The baseline remains low, or rather lowered by decades of underinvestment. England’s first goal On Sunday, 22-year-old Ella Toone, who plays for Manchester United, scored a brilliant goal that has won more men’s trophies than any other English club – but which did not sponsor a women’s team until 2018. His colleagues had made similar mistakes. Liverpool’s women are still chronically underfunded. Barcelona hadn’t been professionalized just a decade ago.

Barcelona and others have increasingly realized that relatively small sums of money can attract huge audiences. At a cost equivalent to that of a single player on the men’s side, Barcelona built a women’s football machine that became a phenomenon. It drew multiple viewers in excess of 90,000 last season en route to an unbeaten domestic season and a Champions League final. Throughout Europe, almost everywhere, the number of visitors and viewers is increasing.

Despite this, England assembled the bulk of their Euro 2022 squad from just four clubs. Germany drew most of its three. The eight-time European champion Germany also suffers from underfunding. Many Bundesliga clubs still do not employ full-time players.

“We want more equality for talent, better stadiums, we want more spectators, we want more TV time, different kick-off times, a more attractive league,” said national coach Martina Voss-Tecklenburg on Saturday. “We want to take the next steps and I hope that sport in general will be given more importance in schools, education and politics.”

And so, one day before the final, she repeated the call for sustainability. The EM must not remain a “one-off event”, but “something has to stay, stay”.

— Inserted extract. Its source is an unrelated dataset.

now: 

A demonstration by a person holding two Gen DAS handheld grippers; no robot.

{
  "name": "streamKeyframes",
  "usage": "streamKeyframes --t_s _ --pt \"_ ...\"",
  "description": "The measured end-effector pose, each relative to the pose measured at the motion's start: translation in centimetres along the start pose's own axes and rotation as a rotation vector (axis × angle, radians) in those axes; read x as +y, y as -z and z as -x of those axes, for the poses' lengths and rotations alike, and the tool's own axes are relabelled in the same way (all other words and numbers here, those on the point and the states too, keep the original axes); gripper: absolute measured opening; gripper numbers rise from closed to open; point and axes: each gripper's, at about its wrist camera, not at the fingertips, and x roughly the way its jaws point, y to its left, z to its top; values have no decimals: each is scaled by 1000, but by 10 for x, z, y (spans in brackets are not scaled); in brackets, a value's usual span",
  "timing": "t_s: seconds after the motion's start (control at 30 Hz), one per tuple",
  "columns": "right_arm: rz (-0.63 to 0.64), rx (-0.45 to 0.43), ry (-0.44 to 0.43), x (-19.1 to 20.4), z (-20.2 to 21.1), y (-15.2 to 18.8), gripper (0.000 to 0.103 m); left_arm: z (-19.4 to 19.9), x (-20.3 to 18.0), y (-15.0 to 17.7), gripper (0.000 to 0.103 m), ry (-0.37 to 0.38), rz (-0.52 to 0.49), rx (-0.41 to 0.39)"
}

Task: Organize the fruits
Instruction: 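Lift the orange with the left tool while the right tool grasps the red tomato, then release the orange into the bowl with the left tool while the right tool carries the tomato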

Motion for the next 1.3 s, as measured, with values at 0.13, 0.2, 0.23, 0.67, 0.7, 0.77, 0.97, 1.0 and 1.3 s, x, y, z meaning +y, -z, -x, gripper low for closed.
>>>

Euro 2022 was proof that it is possible – that a century of sexism and neglect can, someday, be reversed – but not that it will be. Some in Europe fear the 2023 World Cup could disrupt the momentum of the sport. Australia and New Zealand, the hosts, will likely have hellish time differences to the west. L’Equipe, France’s leading sports newspaper, reported this week that European broadcasters are not as interested in television rights as FIFA had hoped.

But there is also a feeling that Euro 2022 brought about a paradigm shift in the long term. Football’s power brokers and advocacy groups descended on London this week in unprecedented numbers at a continental women’s event. UEFA will use their success to auction hosting rights for Euro 2025 – bids are due in the coming months. FIFA will open the bid for the 2027 World Cup sometime next year, which should break attendance records and be the most profitable edition ever.

Of course, there are still barriers – patriarchal attitudes and systemic injustices that may never be overcome. In some South American countries there is still a need to protest against inequality. But there seems to be no limit. As Megan Rapinoe told US lawmakers last year, “Given the lack of proper investment, we don’t know the true potential of women’s sport.” All we know, she said, is “how successful women’s sport has been in the face of discrimination”.

Everyone in women’s football hopes Williamson’s words are true.

“If we look back at this tournament as a whole, we really started something,” she said on Saturday. “I will [the final] to be the beginning, to be a doer for the future.”